● **Work instructions**
Please give back the listing below word for word, without the images.

╔══

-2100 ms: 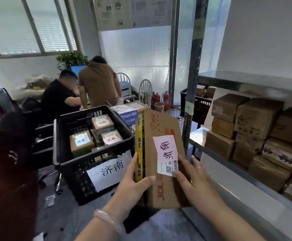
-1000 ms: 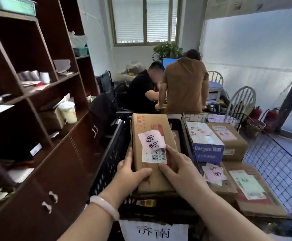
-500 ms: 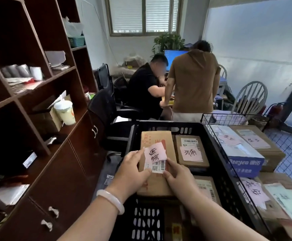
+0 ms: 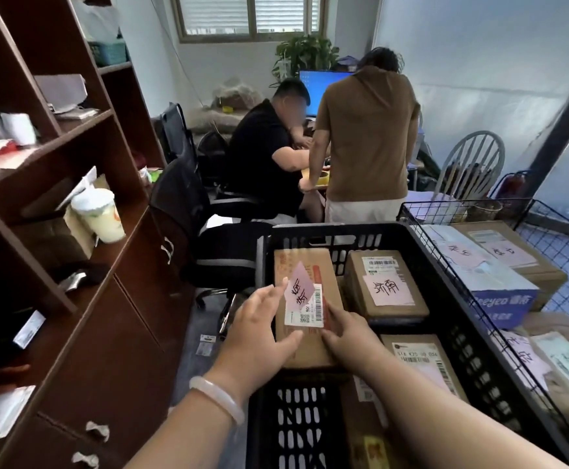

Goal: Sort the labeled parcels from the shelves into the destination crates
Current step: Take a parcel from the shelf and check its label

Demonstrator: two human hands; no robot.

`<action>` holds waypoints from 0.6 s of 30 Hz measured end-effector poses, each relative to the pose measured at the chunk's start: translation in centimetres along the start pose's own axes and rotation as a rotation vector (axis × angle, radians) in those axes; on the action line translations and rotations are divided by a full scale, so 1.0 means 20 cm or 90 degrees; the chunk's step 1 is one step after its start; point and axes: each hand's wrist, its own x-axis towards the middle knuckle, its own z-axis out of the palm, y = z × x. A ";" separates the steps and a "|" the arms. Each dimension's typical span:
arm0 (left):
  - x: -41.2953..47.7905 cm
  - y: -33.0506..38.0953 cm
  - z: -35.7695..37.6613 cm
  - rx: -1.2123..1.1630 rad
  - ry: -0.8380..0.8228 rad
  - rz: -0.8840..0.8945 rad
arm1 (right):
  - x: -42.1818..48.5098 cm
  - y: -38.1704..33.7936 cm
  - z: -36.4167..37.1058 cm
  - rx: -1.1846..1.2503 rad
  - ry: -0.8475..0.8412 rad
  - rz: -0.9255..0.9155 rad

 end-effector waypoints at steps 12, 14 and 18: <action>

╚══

● **Task response**
-2100 ms: 
-1000 ms: 
-500 ms: 
+0 ms: 

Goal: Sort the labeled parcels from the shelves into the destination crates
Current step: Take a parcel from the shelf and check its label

Demonstrator: two human hands; no robot.

`<action>` holds waypoints from 0.6 s of 30 Hz measured end-effector poses, each relative to the pose measured at the chunk's start: translation in centimetres along the start pose's own axes and rotation as a rotation vector (axis × angle, radians) in those axes; on the action line translations and rotations are divided by a full scale, so 1.0 means 20 cm or 90 degrees; the chunk's step 1 is one step after its start; point and axes: each hand's wrist, its own x-axis towards the middle knuckle, its own z-axis out of the palm, y = z × x. A ";" separates the steps and a "|" the arms. Each dimension's typical span:
arm0 (left):
  - x: -41.2953..47.7905 cm
  - y: -33.0506..38.0953 cm
  - z: -35.7695..37.6613 cm
  - rx: -1.2123..1.1630 rad
  - ry: -0.8380..0.8228 rad
  - rz: -0.8840..0.8945 rad
arm1 (right):
  - x: -42.1818..48.5098 cm
  - y: -38.1704..33.7936 cm
  - z: -36.4167..37.1058 cm
  - rx: -1.1846..1.2503 rad
  - ry: -0.8475..0.8412 rad
  - rz: -0.9255..0.9155 rad

 end-effector waypoints at steps 12, 14 and 18: <action>

With that, the exercise is complete.